◆ YOUR INSTRUCTIONS
Search the data for "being". Return each matching line.

[Data items]
=-=-=

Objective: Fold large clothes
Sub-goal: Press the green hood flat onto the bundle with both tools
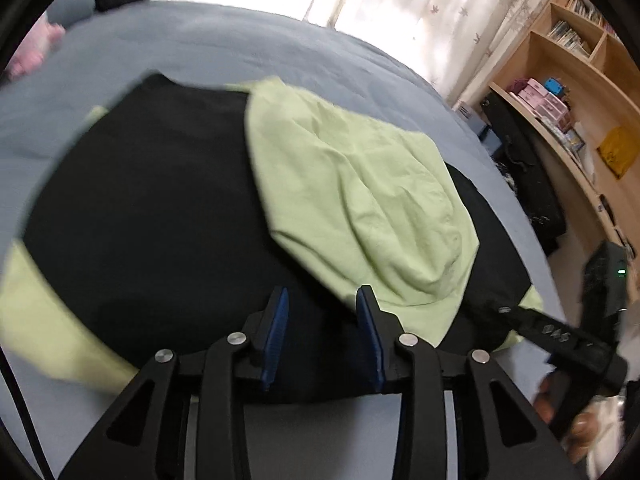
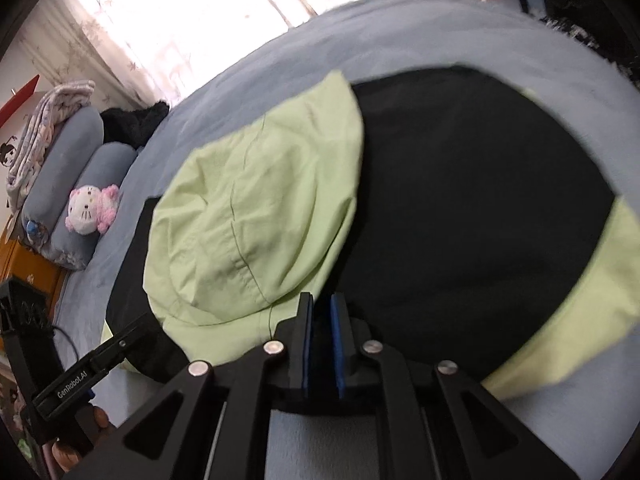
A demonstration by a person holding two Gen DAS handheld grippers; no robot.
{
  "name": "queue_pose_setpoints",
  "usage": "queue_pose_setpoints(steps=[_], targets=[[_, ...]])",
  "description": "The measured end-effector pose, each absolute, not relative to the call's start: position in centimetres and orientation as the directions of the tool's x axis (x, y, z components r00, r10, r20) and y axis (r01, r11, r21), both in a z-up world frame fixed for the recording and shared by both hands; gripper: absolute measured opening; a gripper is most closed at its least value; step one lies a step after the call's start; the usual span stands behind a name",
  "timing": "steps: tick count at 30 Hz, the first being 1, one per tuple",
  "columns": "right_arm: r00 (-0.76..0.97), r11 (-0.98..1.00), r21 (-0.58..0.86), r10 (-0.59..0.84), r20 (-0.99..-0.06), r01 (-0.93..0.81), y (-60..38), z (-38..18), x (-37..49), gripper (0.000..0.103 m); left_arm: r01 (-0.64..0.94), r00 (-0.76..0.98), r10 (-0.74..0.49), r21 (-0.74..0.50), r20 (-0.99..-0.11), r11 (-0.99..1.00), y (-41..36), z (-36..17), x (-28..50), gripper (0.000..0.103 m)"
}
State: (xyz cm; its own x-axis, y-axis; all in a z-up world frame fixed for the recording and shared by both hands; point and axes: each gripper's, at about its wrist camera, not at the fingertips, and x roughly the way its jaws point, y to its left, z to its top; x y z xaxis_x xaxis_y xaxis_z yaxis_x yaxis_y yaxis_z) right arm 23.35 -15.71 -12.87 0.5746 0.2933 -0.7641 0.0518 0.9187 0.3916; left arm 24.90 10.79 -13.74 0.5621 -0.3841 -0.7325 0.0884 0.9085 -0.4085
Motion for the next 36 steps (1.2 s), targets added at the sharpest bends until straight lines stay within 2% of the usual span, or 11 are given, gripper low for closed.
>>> queue_pose_setpoints(steps=[7, 13, 17, 19, 22, 25, 28, 32, 36], targets=[[0.661, 0.927, 0.376, 0.285, -0.695, -0.005, -14.5, -9.7, 23.1, 0.009, 0.072, 0.629, -0.353, -0.399, -0.693, 0.914, 13.0, -11.2, 24.2, 0.033], [0.665, 0.933, 0.35, 0.311, -0.679, -0.079, -10.6, -9.6, 27.7, 0.009, 0.119, 0.668, -0.368, -0.396, -0.647, 0.91, 11.8, -9.8, 27.6, 0.033], [0.652, 0.929, 0.351, 0.34, -0.678, -0.119, -8.9, -10.7, 30.5, 0.009, 0.125, 0.69, -0.4, -0.445, -0.604, 0.887, 10.9, -9.7, 30.7, 0.033], [0.643, 0.928, 0.346, 0.348, -0.682, -0.135, -8.3, -11.4, 31.6, 0.009, 0.12, 0.687, -0.398, -0.445, -0.608, 0.887, 10.4, -10.4, 32.2, 0.034], [0.632, 0.951, 0.292, 0.285, -0.721, -0.096, -8.7, -13.0, 32.7, 0.008, 0.058, 0.638, -0.337, -0.393, -0.693, 0.918, 9.8, -13.3, 34.4, 0.033], [0.64, 0.964, 0.264, 0.196, -0.743, 0.011, -11.8, -14.6, 32.4, 0.0, -0.008, 0.586, -0.301, -0.377, -0.752, 0.926, 10.8, -15.7, 34.6, 0.021], [0.651, 0.922, 0.379, 0.244, -0.719, 0.073, -15.8, -15.7, 31.1, 0.0, 0.006, 0.593, -0.336, -0.413, -0.732, 0.911, 12.2, -16.4, 33.5, 0.015], [0.667, 0.896, 0.43, 0.255, -0.7, 0.108, -17.2, -16.2, 30.4, 0.0, 0.021, 0.611, -0.327, -0.398, -0.721, 0.917, 12.1, -16.3, 32.5, 0.015], [0.671, 0.904, 0.415, 0.245, -0.699, 0.102, -16.9, -16.2, 30.3, 0.0, 0.029, 0.628, -0.314, -0.381, -0.712, 0.924, 11.8, -16.2, 32.0, 0.015]])
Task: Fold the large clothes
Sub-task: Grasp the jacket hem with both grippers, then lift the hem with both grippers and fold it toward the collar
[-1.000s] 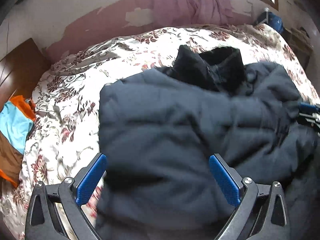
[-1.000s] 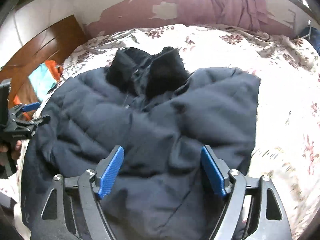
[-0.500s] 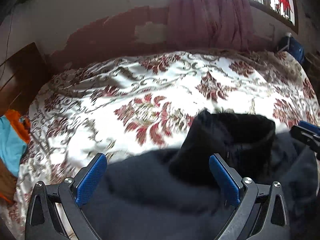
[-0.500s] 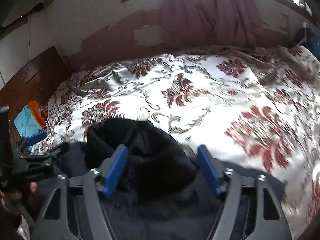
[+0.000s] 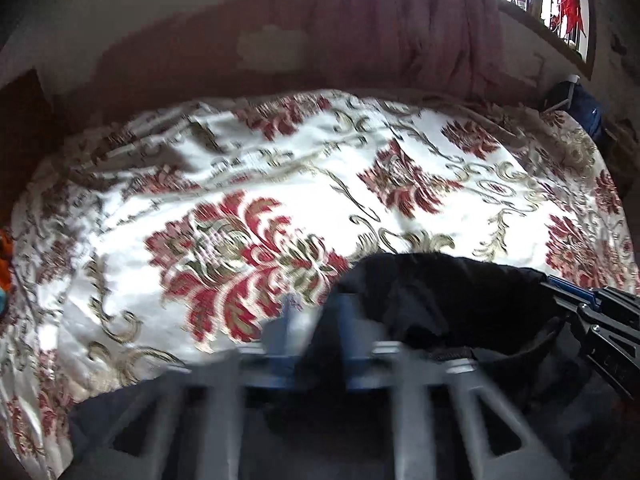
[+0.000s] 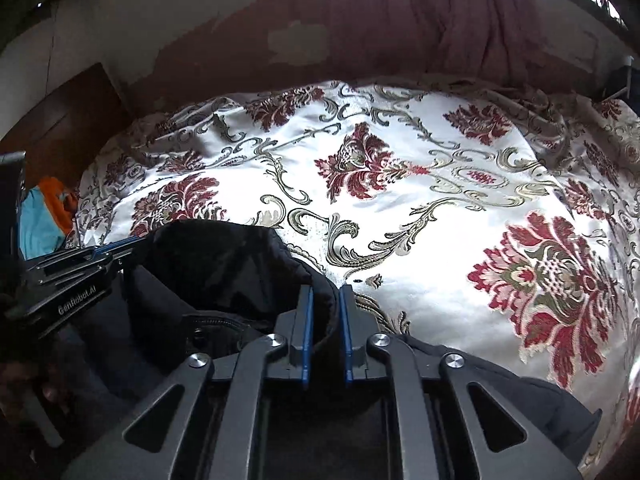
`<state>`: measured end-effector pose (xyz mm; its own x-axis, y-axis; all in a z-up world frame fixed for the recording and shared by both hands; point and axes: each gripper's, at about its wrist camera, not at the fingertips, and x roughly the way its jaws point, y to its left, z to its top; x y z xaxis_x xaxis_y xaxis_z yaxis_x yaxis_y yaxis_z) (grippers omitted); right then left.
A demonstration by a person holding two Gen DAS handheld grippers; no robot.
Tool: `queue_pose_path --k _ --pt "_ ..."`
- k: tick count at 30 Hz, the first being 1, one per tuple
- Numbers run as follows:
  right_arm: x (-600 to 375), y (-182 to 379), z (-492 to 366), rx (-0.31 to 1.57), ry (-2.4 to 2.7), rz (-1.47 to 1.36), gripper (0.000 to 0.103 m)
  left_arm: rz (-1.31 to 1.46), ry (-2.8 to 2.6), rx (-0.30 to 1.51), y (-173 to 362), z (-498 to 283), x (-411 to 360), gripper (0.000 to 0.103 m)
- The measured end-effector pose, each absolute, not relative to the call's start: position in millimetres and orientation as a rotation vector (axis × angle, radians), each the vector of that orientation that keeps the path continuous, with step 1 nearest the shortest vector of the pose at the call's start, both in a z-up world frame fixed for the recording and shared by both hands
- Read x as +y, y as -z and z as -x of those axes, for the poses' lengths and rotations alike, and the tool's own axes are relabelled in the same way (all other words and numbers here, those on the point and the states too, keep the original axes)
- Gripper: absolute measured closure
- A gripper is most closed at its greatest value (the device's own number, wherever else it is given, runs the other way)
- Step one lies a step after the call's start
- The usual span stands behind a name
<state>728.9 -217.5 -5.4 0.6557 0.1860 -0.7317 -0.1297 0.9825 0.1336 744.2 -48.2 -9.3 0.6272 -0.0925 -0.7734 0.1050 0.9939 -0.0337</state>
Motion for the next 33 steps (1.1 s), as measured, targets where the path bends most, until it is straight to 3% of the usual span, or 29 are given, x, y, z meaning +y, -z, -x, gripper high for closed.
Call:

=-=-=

◆ RESPONSE TO THIS TASK
  "timing": "steps: tick count at 30 Hz, the first being 1, one per tuple",
- k: tick count at 30 Hz, the first being 1, one per tuple

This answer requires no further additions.